Suppose each query has one positive document in the same batch.

```python
import torch
import torch.nn.functional as F

query_emb = query_encoder(query_input_ids)  # [B, D]
doc_emb = doc_encoder(doc_input_ids)        # [B, D]

query_emb = F.normalize(query_emb, dim=-1)
doc_emb = F.normalize(doc_emb, dim=-1)

logits = query_emb @ doc_emb.T              # [B, B]
labels = torch.arange(logits.size(0), device=logits.device)

loss = F.cross_entropy(logits, labels)
```

Each query should match the document at the same batch index. Other documents in the batch act as negatives.

This is the standard in-batch negative training pattern.

### Practical Design Rules

A strong RAG system follows several rules.

First, preserve provenance. Every chunk should carry source metadata.

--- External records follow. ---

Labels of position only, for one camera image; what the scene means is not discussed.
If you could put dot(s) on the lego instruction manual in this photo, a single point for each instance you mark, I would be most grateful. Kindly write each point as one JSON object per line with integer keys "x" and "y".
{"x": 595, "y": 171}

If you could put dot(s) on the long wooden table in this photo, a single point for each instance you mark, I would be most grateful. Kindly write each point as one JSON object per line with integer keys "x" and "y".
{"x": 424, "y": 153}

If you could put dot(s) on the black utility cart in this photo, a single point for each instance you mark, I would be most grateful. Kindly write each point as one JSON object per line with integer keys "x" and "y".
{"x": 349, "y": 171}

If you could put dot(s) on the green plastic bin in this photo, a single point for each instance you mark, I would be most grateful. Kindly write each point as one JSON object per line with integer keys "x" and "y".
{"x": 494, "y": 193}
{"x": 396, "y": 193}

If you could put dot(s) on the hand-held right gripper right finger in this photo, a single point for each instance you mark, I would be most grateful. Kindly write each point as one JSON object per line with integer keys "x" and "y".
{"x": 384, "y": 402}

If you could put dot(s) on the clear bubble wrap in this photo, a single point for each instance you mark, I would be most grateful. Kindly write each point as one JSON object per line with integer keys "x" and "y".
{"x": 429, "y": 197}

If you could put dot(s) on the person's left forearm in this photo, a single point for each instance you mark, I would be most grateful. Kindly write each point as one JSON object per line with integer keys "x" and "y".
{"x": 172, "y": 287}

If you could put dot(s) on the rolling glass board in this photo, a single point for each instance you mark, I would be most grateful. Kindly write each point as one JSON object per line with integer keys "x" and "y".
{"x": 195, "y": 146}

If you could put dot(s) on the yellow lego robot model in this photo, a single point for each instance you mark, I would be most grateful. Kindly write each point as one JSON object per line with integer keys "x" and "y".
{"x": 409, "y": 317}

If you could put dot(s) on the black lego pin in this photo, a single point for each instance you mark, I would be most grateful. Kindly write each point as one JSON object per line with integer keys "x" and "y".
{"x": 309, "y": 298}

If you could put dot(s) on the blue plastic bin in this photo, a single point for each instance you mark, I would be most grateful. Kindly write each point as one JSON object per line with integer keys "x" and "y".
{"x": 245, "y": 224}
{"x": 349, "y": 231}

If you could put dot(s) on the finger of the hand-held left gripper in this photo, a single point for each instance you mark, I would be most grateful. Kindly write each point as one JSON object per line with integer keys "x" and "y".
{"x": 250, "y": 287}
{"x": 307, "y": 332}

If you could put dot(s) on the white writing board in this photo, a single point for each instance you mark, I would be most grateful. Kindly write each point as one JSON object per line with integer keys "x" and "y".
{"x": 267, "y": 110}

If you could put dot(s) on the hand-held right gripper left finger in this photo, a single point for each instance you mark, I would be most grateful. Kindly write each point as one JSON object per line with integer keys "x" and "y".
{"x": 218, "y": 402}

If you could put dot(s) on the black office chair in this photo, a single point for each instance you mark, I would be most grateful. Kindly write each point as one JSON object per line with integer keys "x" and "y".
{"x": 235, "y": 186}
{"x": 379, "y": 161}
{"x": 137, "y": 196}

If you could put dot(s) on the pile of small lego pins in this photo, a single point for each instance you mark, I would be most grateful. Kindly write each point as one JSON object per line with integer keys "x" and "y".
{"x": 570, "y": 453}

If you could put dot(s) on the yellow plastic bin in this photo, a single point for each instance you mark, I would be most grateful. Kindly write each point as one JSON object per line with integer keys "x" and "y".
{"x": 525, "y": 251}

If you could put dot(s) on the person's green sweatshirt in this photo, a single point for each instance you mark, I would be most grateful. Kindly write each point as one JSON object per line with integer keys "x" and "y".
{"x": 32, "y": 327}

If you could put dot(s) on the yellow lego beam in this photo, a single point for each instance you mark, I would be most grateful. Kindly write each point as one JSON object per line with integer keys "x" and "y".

Second, use hybrid retrieval for mixed corpora. Exact terms and semantic meaning both matter.

Third, rerank before generation when precision matters.

Fourth, evaluate retrieval separately. Many failures happen before the language model sees the prompt.

Fifth, make the model admit insufficient evidence. A grounded system should not guess.

Sixth, enforce access control before retrieval results reach the model.

Seventh, treat retrieved text as untrusted data. It can contain malicious instructions.

Eighth, log retrieved chunks for debugging and audit.

### Summary

Retrieval-augmented generation connects language models to external knowledge.

The retrieval system stores and searches documents. The language model reads retrieved evidence and generates an answer.

RAG improves factual grounding, recency, personalization, and source attribution. It is especially important for enterprise search, research assistants, customer support, legal analysis, codebase assistance, and any domain where the answer depends on external documents.

The core challenge is system quality. Good RAG requires careful chunking, indexing, hybrid retrieval, reranking, prompt construction, access control, citation design, and evaluation.